### Instructions for the task
Repeat the whole listing word for word, skipping pictures.

### Dataset excerpt
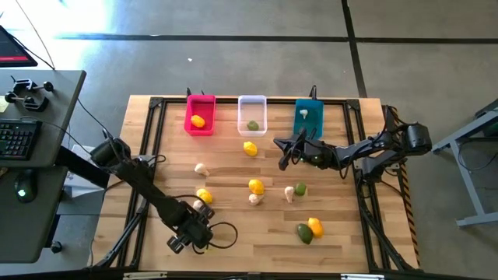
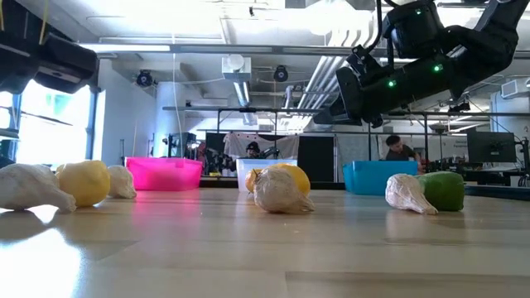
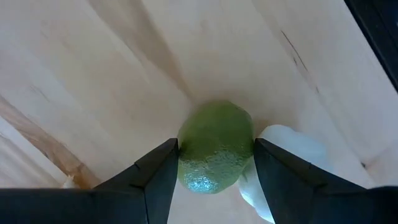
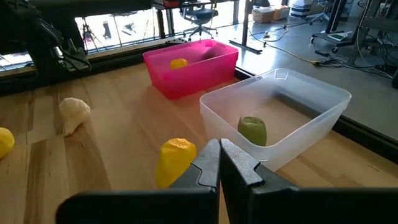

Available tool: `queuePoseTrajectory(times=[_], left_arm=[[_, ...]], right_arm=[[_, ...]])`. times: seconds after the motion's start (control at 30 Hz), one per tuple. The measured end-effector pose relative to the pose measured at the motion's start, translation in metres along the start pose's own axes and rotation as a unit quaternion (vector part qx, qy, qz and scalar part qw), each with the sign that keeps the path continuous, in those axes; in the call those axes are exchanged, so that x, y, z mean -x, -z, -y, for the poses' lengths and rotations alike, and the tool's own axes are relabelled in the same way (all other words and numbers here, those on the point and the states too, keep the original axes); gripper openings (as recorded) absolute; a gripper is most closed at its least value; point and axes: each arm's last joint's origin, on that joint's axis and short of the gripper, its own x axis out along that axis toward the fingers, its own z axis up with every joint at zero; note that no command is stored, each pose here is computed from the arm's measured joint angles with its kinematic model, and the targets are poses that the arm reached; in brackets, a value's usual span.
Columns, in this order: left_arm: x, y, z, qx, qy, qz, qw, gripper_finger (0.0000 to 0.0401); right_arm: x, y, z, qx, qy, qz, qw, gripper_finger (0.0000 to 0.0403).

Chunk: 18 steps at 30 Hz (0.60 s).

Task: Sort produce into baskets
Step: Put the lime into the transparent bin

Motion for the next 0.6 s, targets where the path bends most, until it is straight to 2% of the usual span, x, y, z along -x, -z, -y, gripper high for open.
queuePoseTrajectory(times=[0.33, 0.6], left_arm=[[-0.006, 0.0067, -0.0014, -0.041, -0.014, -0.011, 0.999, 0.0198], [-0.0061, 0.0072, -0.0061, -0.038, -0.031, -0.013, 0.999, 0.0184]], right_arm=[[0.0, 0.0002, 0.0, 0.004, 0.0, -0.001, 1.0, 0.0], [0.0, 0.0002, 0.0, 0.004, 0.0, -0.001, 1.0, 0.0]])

### Answer space
Available tool: `queuePoseTrajectory(times=[_], left_arm=[[_, ...]], right_arm=[[_, ...]])`. times: seconds after the motion's start (control at 30 Hz), one per tuple. The measured end-effector pose relative to the pose measured at the motion's start, translation in metres along the start pose's own axes and rotation as a unit quaternion (vector part qx, qy, qz and scalar part qw), each with the sign that keeps the path continuous, in those axes; in the call those axes are exchanged, so that x, y, z mean -x, -z, -y, for the poses' lengths and rotations alike, and the tool's own axes are relabelled in the same way (all other words and numbers here, those on the point and the states too, keep the original axes); gripper openings (as recorded) absolute; a gripper is most closed at its least value; point and axes: each arm's last joint's origin, on that joint's axis and short of the gripper, its own x axis out along that axis toward the fingers, its own z axis up with every joint at zero; note that no command is stored, each pose here is computed from the arm's measured joint angles with its kinematic model, and the targets are poses that the arm reached; in brackets, a value's usual span.
Columns, in this order: left_arm: x, y, z, qx, qy, qz, qw, gripper_finger (0.0000 to 0.0401); right_arm: x, y, z, qx, qy, qz, qw, gripper_finger (0.0000 to 0.0403).

Chunk: 18 steps at 30 Hz (0.60 s).

Task: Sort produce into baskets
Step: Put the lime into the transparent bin

Motion for the next 0.6 s, targets where the path bends most, until it is straight to 2% of the usual span, x, y, z along -x, -z, -y, gripper high for open.
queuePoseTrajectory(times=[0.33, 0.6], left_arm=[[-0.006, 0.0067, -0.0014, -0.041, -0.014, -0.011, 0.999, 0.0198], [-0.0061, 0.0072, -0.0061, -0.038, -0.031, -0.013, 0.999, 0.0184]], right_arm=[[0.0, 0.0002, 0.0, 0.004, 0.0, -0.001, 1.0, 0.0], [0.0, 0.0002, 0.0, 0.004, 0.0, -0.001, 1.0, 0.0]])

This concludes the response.